Il faut noter que cette loi concerne, dans toutes ses dispositions, le domaine public ferroviaire ainsi que les emprises des chemins de fer incorporées au domaine public ferroviaire.

Par ailleurs, la loi précitée renseigne que dans les localités traversées par le chemin de fer, il est interdit aux riverains de pratiquer, sans autorisation préalable de la localité, des excavations dans une zone de largeur égale à 25 mètres de part et d’autre de l’axe de la voie ferrée. Cette autorisation ne pourra être accordée sans que le concessionnaire ou l’exploitant du chemin de fer ait été entendus ou dûment appelés.
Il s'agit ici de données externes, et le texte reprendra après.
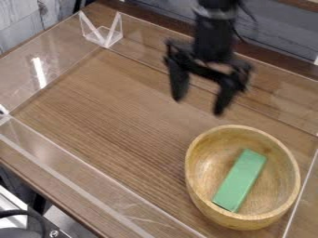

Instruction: Remove the green block from inside the brown bowl and put it on the table

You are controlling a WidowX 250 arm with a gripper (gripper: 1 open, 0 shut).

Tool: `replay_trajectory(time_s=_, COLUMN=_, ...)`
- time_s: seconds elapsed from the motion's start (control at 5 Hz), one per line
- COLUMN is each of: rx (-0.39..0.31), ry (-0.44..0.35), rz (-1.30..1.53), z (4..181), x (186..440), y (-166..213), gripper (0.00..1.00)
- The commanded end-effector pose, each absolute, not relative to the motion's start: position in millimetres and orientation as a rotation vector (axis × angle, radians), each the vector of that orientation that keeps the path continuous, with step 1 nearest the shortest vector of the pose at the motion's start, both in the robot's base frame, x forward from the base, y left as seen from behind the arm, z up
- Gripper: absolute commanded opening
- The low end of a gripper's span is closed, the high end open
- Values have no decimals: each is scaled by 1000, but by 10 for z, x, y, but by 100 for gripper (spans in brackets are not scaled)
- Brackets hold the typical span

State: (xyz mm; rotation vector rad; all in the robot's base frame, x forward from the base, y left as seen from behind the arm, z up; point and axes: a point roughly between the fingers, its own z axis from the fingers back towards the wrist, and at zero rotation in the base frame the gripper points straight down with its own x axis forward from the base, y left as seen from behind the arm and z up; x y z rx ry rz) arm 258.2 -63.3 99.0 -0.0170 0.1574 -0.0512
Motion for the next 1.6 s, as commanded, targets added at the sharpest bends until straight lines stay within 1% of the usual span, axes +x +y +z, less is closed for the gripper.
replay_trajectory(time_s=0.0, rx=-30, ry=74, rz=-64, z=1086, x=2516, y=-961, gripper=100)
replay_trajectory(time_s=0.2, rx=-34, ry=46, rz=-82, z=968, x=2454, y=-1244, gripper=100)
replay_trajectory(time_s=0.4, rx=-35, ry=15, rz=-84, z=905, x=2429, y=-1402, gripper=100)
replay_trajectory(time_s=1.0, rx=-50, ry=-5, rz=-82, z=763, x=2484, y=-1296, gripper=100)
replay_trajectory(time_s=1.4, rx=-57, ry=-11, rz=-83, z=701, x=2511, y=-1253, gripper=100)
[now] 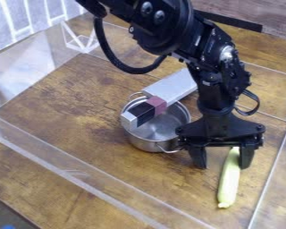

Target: Put the spoon into the silver pot

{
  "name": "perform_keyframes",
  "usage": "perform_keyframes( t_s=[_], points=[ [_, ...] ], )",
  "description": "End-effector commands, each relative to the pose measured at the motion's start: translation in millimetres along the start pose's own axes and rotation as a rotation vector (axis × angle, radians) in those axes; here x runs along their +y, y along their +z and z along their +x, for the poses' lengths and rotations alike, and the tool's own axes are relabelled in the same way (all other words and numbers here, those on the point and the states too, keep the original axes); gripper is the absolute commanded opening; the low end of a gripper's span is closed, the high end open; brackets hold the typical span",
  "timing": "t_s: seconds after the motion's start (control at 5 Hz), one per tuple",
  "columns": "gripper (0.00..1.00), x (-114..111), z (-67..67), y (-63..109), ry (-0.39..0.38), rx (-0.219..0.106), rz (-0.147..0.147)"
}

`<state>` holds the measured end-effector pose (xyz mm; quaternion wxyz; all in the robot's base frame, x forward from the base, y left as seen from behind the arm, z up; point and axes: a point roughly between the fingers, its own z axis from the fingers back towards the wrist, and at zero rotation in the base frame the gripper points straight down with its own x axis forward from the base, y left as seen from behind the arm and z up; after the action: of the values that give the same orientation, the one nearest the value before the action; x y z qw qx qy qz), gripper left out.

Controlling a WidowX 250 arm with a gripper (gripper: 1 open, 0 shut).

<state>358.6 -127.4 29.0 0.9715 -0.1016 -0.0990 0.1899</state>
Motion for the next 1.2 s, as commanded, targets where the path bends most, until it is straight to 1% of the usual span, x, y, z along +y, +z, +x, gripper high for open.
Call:
perform_keyframes(
  t_s=[0.0, 0.2, 0.4, 0.8, 1.0],
  points=[
    [0.00, 2.0, 12.2, 2.5, 0.032, -0.015, 0.001],
    [0.00, 4.8, 15.3, 3.7, 0.026, -0.014, 0.006],
    [0.00, 3.9, 17.6, 11.0, 0.001, -0.011, 0.012],
    [0.00, -8.4, 12.4, 17.4, 0.008, -0.017, 0.029],
    [0.00, 2.9, 16.8, 18.0, 0.010, -0.019, 0.029]
  ],
)
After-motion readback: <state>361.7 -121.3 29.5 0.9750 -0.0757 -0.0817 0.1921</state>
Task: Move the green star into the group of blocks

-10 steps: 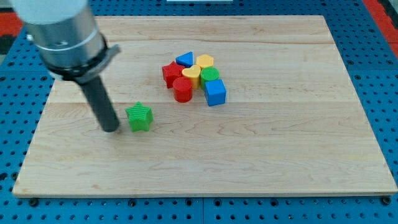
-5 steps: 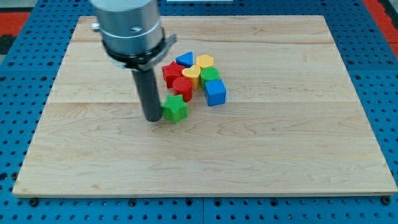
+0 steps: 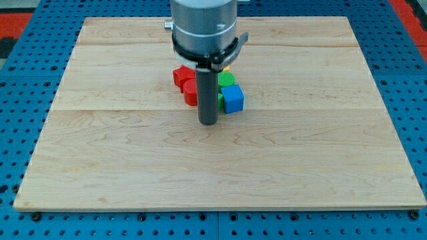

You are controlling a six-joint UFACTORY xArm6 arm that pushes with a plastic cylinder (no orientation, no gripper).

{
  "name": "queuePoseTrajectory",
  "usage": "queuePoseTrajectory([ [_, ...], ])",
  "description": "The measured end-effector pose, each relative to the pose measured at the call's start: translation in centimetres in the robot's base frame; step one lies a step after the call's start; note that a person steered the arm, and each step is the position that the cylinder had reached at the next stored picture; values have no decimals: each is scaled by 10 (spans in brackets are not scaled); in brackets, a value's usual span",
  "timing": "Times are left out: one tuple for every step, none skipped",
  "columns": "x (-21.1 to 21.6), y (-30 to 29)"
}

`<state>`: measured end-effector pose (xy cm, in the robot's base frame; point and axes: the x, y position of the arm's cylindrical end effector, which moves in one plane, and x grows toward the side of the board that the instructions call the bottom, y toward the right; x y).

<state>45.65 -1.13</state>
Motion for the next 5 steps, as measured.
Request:
queuePoseTrajectory([
  [-9, 6],
  [6, 10],
  [21, 10],
  [22, 10],
  [22, 10],
])
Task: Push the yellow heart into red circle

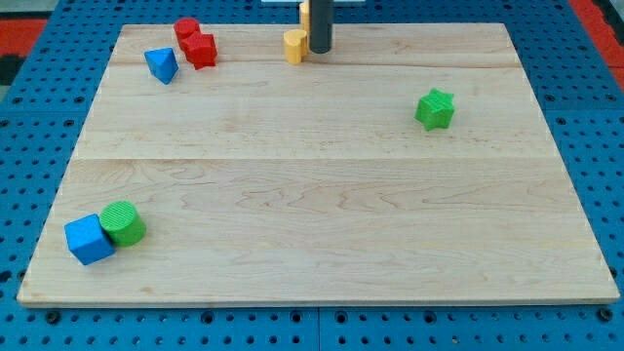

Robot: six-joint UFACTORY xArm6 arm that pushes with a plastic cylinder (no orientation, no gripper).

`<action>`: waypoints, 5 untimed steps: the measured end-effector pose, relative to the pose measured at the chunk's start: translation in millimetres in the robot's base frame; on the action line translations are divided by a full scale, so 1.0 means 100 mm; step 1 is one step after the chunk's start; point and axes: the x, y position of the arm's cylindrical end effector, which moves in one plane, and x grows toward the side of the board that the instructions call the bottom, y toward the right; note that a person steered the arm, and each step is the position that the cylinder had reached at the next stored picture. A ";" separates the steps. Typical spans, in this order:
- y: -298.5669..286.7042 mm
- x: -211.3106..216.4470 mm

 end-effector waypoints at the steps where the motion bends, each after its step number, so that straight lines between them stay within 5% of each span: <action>1: -0.70 0.00; 2: -1.31 0.00; 3: -1.03 0.00; 5: 1.26 0.04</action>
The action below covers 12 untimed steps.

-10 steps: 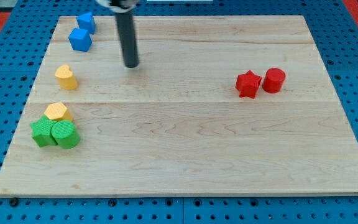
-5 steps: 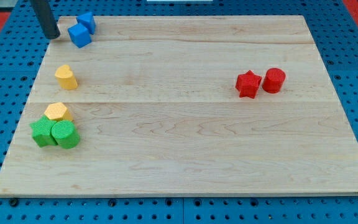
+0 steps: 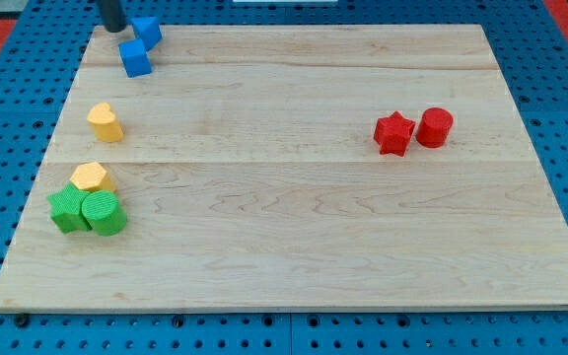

En plus, la présente loi énonce qu’il ne peut être établi sans autorisation préalable de la Société anonyme Djiboutienne des Chemins de Fer (SDFC) aucun dépôt temporaire de matériaux, ou objets non inflammables, dans une distance de moins de cinq mètres du chemin de fer dans les zones urbaines et dix mètres dans les zones rurales.

En outre, la même loi précise que hors des cas d’urgence qui exigent la sûreté publique ou la conservation du chemin de fer, l’administration pourra faire supprimer, moyennant une juste indemnité, les constructions, plantations, excavations, couvertures en chaume, amas de matériaux combustibles ou autres, existant dans les zones ci-dessus spécifiées au moment de la promulgation de la présente loi, et, à l’avenir, lors de l’établissement d’une ligne de chemin de fer.

Cette loi institue des dispositions spéciales relatives aux infractions commises en matière de sécurité ferroviaire, lesquelles peuvent être constatées par procès-verbal établi concurremment par les officiers de police judiciaire et par les agents de la sécurité ferroviaire de la Société anonyme Djiboutienne de Chemin de Fer.